You can also dress up in wild clothes and walk around freely.The false mask that you sometimes have to wear outside during the day can be completely thrown off.Some have to put on airs in order to be able to adapt to the so-called politeness in dealing with advances and retreats, and all of them can be thrown away, and you will return to your original colors, smooth and unobstructed, and purely true self.Is there anything more joyful in the world than this?All of this from the true warmth of the home. However, is every family warm and natural, within easy reach?No, no, absolutely not.Although there are husband-wife relationships, parent-child relationships, and blood ties in a family, all these relationships cannot guarantee that a warm atmosphere will inevitably appear.As the saying goes, pots and pans collide.Everyone has different tempers, different hobbies, different habits, and different beliefs. Moreover, people are living people, and their emotions change from time to time, and their emotions are unstable, especially in front of their relatives. It's easier to show it.Sometimes there are differences of opinion over trivial matters as big as sesame seeds and mung beans, and they can't be handled properly, which can also cause quarrels.Every day we spend time together, no one can guarantee that this will not happen.

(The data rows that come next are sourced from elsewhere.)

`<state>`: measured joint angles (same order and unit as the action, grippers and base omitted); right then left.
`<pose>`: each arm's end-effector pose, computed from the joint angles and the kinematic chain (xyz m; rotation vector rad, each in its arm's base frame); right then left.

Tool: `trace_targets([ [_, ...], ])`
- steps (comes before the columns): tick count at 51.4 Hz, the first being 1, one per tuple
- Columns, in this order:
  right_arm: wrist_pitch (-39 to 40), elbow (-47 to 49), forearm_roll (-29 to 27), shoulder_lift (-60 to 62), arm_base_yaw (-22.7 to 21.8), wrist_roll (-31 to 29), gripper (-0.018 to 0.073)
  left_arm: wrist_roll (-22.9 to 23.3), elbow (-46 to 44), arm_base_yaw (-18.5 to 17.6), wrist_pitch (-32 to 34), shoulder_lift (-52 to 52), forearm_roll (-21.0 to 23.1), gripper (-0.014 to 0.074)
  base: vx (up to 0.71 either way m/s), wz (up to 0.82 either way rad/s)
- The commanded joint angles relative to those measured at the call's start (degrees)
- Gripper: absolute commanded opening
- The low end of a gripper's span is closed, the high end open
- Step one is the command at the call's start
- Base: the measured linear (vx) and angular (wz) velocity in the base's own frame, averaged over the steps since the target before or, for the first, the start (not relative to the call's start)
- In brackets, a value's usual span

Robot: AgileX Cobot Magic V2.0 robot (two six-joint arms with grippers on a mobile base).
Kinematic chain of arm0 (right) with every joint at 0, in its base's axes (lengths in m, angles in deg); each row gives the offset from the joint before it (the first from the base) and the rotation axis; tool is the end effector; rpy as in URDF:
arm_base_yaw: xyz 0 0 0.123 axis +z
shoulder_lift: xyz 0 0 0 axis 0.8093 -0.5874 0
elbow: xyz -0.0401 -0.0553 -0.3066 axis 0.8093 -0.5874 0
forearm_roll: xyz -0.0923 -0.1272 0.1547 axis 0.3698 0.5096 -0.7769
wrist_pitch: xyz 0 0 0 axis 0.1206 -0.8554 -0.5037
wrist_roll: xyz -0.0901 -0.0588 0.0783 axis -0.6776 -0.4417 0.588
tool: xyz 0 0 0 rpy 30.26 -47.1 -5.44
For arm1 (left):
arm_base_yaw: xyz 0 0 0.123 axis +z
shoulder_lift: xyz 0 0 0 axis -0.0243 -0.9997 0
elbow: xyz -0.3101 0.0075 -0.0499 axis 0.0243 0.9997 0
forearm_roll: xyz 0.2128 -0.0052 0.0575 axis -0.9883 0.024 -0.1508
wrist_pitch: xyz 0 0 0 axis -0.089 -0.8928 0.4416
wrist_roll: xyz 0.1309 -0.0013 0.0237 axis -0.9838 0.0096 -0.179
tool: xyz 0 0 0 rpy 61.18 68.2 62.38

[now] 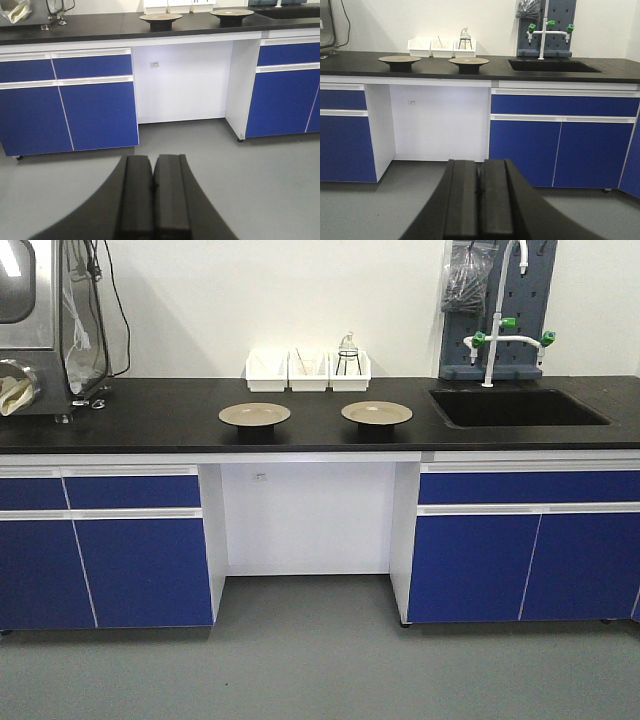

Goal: Arrange circular plates on left workspace
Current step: 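Drive the base forward toward the bench with the two beige plates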

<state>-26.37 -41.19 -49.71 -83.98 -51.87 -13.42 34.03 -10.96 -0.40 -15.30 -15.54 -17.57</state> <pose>0.0379 0.0007 0.1950 -0.0731 1.5924 -0.0212 0.0356 -0.0060 0.1769 0.1026 1.7285 -0.0129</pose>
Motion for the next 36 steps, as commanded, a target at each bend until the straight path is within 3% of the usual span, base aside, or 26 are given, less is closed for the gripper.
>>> trace_targets([
  [1,4.57,-1.24,0.75,0.80,-0.37,0.00,-0.0005,0.37,1.14,-0.36,4.79,0.82,0.27,-0.0001,0.00,0.00],
  [20,4.57,-1.24,0.75,0.80,-0.37,0.00,-0.0005,0.37,1.14,-0.36,4.79,0.82,0.27,-0.0001,0.04,0.01],
  [36,4.57,-1.24,0.75,0.80,-0.37,0.00,-0.0005,0.37,1.14,-0.36,4.79,0.82,0.27,-0.0001,0.23,-0.09],
])
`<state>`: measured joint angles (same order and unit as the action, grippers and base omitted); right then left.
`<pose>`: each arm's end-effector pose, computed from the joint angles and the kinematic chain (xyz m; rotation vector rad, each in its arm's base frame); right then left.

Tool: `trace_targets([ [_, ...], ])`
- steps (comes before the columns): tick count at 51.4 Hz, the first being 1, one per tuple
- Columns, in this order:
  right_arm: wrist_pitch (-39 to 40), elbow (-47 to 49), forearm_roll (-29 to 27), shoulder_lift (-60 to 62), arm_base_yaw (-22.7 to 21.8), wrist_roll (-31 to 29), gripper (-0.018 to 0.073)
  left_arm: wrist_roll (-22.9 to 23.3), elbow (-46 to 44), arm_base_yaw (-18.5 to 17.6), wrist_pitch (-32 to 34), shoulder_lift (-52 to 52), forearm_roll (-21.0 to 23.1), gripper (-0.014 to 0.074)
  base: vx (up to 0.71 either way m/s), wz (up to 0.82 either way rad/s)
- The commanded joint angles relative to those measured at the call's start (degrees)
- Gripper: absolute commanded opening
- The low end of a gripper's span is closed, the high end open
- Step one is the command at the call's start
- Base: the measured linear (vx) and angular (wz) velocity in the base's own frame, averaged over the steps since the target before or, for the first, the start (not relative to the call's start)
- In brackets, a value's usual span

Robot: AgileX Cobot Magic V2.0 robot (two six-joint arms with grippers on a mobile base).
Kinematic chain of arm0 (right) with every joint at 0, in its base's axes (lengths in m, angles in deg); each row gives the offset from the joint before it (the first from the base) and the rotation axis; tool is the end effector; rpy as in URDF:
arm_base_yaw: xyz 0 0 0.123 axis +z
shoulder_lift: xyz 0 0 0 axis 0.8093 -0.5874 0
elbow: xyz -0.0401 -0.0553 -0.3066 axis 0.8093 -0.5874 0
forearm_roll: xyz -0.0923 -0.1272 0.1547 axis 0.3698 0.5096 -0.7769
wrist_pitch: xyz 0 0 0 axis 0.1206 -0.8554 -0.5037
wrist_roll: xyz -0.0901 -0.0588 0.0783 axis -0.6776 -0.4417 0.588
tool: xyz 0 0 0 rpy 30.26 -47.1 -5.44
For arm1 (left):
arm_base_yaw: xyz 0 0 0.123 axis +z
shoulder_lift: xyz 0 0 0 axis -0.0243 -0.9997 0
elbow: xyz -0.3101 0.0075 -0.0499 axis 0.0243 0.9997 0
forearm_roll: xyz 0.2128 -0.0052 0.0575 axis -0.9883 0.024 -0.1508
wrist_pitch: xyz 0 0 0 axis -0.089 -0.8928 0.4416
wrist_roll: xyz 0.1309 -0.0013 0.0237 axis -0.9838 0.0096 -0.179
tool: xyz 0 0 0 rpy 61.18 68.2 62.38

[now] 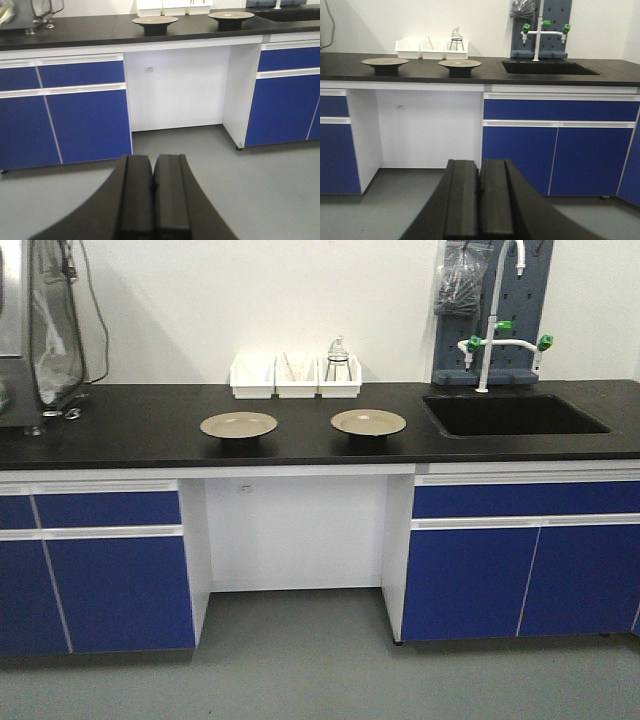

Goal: Arrange circular plates on left workspace
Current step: 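Drive the base forward toward the bench with the two beige plates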

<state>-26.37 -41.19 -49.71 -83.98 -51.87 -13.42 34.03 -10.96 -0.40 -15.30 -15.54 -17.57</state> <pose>0.0379 0.0007 0.1950 -0.0731 1.5924 -0.0212 0.0356 -0.0060 0.1769 0.1026 1.7285 -0.0129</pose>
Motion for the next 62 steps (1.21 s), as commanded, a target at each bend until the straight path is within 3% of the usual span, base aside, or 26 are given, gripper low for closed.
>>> trace_targets([
  [1,4.57,-1.24,0.75,0.80,-0.37,0.00,-0.0005,0.37,1.14,-0.36,4.79,0.82,0.27,-0.0001,0.30,-0.19],
  [62,4.49,-1.24,0.75,0.80,-0.37,0.00,-0.0005,0.37,1.14,-0.36,4.79,0.82,0.27,-0.0001,0.45,0.03],
])
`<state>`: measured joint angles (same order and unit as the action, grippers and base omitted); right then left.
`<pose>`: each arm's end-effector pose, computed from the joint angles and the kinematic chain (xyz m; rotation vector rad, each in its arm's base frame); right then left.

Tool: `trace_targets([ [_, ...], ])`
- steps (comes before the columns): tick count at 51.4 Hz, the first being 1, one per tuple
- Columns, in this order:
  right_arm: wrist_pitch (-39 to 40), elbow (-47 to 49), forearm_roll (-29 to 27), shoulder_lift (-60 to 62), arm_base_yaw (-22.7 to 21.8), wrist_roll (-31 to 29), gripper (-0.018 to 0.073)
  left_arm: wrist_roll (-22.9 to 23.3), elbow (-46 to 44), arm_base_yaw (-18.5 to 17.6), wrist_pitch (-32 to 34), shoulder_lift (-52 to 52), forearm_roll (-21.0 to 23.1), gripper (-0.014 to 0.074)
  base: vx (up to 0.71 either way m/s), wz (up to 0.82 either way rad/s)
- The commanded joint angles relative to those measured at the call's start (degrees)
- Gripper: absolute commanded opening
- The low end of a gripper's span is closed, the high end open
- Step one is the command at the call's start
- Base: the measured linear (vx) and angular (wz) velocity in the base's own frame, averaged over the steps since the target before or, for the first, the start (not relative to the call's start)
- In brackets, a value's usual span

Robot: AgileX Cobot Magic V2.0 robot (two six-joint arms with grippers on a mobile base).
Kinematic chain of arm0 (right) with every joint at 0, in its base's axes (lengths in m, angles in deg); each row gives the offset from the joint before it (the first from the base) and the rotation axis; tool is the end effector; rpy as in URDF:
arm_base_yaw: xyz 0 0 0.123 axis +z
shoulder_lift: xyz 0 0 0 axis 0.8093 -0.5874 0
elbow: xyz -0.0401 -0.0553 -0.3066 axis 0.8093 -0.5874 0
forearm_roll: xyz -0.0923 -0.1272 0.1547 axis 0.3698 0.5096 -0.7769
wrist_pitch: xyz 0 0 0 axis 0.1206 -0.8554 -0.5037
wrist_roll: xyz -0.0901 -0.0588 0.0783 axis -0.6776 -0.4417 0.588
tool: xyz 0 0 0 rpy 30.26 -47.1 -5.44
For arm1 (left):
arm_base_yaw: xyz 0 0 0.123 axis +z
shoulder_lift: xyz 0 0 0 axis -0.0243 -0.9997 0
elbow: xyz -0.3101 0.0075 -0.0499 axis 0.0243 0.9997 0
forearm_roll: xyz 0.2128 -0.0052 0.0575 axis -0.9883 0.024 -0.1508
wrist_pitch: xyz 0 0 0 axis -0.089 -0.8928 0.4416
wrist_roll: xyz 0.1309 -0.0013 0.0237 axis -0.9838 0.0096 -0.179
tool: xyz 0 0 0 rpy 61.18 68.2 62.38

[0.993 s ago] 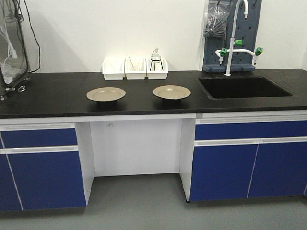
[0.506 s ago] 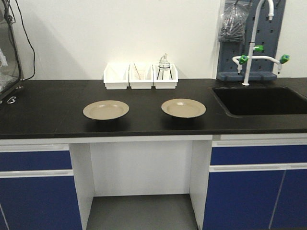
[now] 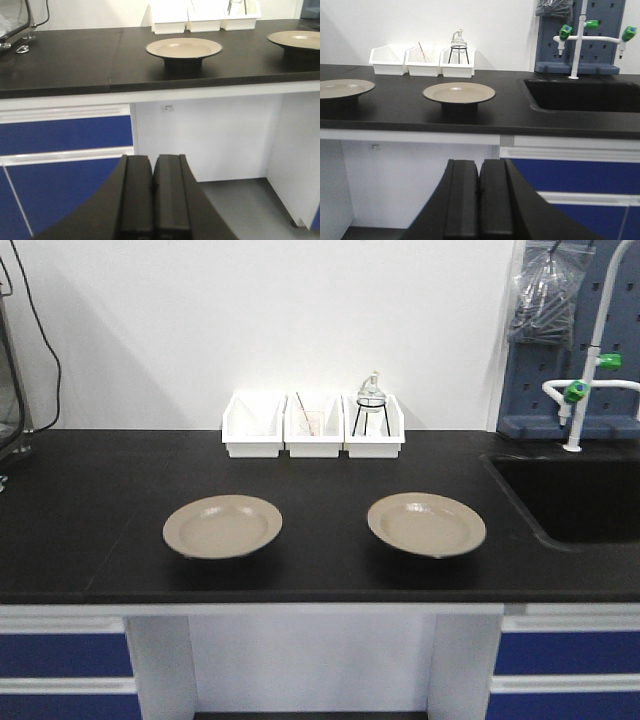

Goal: Arrange circular plates on left workspace
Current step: 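Drive the base forward toward the bench with the two beige plates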

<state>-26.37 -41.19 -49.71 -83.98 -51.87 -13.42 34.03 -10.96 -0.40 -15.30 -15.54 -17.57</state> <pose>0.0379 0.0007 0.1950 -0.0731 1.5924 -0.0212 0.0356 -0.0060 0.1769 0.1026 1.7285 -0.0129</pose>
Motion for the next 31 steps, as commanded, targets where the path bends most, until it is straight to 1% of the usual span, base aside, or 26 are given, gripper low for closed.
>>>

So what should we do?From my personal point of view, it is extremely difficult to deal with such a family matter that is difficult for an upright official to decide, but it is also easy to say that it is not difficult.As long as the two words "truth" and "forbearance" can be achieved, although it is not right, it is not far away. "True" means true love. Those who "forbear" are also tolerant.I summed it up into a few catchphrases: love each other, be sincere to each other, understand each other, tolerate each other, show true feelings, have no selfishness, have a harmonious family, and have endless fun.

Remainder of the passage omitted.